[Source records]

○ ○ ○ ○ ○ ○ ○

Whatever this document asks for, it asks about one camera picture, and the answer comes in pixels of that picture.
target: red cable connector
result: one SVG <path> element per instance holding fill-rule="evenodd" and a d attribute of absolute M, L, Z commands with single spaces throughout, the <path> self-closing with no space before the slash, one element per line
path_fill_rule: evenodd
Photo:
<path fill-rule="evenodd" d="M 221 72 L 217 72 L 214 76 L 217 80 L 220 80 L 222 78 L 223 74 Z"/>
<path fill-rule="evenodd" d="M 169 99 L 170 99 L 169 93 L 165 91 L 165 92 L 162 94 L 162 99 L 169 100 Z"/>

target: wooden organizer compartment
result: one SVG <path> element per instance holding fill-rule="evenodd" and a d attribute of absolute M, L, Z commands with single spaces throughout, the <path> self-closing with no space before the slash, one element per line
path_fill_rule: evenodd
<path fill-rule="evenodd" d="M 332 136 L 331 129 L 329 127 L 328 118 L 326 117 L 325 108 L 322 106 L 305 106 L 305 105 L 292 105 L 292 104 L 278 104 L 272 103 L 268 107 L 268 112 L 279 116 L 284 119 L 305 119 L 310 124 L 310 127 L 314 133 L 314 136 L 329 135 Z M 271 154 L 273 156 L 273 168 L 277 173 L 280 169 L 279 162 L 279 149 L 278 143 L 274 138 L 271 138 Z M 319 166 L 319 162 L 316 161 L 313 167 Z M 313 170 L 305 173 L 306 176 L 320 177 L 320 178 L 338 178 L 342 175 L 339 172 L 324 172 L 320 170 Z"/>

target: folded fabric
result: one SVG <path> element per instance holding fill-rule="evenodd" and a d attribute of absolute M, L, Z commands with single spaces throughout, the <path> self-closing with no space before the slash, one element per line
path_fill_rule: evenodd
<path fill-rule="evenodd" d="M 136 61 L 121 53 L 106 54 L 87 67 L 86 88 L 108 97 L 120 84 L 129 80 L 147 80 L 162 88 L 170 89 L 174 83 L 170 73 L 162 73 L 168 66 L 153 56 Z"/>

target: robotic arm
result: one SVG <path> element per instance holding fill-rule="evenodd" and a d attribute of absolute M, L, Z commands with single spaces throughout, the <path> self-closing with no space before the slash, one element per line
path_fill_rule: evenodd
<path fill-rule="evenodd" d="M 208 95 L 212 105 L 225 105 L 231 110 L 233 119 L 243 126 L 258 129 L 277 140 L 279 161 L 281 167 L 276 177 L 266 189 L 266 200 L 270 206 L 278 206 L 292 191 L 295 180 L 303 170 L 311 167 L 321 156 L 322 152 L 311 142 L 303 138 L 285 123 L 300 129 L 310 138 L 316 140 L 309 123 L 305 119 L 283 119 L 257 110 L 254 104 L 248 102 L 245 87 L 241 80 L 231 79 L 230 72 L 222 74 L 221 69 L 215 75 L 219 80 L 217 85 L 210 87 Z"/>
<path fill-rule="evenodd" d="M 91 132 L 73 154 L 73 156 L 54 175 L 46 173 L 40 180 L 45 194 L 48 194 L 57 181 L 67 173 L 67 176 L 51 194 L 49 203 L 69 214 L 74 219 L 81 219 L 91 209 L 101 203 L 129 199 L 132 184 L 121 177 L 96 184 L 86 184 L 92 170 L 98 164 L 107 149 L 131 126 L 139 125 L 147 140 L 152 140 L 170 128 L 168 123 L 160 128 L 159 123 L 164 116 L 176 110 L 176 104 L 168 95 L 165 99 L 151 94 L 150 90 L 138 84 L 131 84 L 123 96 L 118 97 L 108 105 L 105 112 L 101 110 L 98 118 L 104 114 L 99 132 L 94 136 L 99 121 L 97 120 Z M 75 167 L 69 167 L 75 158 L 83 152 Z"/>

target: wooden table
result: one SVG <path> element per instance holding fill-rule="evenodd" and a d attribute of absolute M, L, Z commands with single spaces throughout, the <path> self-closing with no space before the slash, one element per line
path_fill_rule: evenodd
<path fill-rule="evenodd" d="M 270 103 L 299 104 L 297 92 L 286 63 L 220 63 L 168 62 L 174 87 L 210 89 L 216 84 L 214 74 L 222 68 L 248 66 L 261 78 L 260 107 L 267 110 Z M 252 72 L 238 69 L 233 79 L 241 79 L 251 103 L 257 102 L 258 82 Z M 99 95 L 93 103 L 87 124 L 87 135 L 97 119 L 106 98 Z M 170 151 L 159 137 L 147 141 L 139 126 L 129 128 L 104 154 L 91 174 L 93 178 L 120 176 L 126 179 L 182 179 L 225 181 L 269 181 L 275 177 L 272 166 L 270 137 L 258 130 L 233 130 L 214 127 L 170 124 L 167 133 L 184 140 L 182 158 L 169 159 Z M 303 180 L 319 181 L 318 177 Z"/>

○ ○ ○ ○ ○ ○ ○

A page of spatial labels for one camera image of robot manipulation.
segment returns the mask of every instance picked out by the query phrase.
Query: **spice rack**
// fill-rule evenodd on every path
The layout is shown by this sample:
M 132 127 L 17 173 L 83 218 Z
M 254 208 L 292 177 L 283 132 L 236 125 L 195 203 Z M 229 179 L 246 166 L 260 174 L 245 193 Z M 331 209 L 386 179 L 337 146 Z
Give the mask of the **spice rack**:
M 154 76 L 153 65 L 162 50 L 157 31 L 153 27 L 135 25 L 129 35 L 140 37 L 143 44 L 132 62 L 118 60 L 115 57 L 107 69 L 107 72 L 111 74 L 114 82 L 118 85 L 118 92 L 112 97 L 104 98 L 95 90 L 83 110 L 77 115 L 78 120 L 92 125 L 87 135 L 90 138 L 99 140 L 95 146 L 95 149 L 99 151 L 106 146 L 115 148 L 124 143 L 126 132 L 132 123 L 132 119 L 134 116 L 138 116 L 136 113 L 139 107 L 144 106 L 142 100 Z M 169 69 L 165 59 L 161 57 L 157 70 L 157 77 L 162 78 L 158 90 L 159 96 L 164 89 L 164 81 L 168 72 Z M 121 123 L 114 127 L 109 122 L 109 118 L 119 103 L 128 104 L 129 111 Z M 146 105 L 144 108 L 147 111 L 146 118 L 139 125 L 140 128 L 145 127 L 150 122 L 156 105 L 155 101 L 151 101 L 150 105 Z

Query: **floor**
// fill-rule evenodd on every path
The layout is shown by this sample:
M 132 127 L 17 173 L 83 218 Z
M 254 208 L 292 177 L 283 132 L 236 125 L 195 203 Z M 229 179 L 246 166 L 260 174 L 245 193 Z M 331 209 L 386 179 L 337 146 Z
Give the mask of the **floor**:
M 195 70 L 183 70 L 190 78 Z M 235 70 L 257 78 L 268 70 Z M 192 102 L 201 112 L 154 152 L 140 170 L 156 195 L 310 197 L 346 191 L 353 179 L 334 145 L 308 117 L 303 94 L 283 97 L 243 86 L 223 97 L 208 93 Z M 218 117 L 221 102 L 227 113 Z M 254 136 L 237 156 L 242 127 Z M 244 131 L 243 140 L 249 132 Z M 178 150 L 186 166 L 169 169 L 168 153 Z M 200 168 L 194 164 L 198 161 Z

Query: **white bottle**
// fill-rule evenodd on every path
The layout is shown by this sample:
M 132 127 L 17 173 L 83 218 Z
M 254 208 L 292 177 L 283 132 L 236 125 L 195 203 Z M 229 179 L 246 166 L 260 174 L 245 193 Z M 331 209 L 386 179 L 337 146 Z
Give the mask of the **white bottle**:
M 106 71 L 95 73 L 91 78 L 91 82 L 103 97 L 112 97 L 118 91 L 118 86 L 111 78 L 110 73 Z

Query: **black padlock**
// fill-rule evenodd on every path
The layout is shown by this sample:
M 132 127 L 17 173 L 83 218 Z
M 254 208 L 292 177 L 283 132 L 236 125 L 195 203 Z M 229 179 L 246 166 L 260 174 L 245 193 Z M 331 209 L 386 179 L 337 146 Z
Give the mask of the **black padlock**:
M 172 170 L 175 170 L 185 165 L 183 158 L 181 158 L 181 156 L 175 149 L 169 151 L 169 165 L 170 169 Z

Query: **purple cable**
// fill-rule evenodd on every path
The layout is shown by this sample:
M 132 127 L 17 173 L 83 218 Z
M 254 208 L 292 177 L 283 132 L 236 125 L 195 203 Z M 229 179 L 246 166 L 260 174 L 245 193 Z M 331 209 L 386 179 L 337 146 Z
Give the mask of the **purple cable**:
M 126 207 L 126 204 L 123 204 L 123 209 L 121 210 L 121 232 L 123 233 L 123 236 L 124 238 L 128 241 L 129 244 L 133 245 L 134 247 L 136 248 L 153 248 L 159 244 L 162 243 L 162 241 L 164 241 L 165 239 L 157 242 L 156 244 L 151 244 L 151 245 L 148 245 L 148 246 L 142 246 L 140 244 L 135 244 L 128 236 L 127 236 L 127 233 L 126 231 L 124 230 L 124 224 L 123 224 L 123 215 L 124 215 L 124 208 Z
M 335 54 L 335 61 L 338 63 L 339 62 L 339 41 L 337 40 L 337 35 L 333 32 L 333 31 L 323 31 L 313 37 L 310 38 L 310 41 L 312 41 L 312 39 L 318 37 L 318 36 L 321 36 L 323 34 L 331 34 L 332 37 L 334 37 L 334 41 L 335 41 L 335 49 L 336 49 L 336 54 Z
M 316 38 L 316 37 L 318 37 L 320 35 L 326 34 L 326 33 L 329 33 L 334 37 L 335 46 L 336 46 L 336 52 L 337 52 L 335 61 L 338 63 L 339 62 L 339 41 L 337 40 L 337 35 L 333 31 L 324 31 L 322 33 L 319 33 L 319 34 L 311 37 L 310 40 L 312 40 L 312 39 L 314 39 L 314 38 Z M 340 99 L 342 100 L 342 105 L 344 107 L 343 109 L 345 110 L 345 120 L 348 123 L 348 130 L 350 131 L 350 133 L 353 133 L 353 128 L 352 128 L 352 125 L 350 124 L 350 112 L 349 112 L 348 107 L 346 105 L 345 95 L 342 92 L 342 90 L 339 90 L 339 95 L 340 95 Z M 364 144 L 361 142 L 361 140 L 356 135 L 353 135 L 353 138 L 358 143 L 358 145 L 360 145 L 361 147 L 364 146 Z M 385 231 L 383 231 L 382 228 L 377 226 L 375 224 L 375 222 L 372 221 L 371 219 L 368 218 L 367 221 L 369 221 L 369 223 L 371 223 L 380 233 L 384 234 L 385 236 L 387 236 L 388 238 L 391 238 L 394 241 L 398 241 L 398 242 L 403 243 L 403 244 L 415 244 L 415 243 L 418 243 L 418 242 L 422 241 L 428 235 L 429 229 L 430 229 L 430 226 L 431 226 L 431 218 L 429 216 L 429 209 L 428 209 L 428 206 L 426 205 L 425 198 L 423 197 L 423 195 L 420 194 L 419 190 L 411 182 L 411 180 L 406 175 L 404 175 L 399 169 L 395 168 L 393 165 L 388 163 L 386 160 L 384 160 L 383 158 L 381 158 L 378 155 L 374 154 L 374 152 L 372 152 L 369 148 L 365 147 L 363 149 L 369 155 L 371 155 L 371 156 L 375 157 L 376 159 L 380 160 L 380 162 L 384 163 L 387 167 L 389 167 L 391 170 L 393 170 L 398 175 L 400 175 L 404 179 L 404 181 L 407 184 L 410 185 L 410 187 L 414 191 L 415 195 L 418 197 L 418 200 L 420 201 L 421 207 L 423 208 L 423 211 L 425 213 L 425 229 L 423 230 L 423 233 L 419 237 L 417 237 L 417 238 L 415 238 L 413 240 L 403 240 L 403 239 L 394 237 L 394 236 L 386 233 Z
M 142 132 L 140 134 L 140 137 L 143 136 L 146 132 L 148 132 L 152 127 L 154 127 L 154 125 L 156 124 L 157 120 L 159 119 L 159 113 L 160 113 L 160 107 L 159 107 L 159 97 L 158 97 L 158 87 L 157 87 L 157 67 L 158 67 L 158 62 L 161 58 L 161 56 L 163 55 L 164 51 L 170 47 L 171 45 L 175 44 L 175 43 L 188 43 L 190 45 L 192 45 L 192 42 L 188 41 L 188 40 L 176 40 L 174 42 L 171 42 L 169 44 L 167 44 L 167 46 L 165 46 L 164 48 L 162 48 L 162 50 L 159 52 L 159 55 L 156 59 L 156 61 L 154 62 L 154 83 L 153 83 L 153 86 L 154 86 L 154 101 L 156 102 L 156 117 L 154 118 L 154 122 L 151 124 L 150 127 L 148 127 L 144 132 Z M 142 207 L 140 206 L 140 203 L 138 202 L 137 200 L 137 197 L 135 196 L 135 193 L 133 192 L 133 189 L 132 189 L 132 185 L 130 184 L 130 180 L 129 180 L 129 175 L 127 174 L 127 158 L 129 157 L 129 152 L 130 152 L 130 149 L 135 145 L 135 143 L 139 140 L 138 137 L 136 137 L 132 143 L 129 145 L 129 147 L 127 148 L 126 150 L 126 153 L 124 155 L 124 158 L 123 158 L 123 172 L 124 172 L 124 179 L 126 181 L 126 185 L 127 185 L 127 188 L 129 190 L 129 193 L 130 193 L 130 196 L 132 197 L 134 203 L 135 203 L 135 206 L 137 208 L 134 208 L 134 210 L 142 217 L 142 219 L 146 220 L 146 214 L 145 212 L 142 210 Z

○ ○ ○ ○ ○ ○ ○

- **WORK REQUIRED**
Wherever the line holding "Whatever this document" falls in the entries above, copy exactly from it through the line holding "target: red cable connector", inclusive, and add nothing.

- **PROBLEM SOLUTION**
Whatever this document asks for, it asks about one camera picture, and the answer comes in pixels of that picture.
target: red cable connector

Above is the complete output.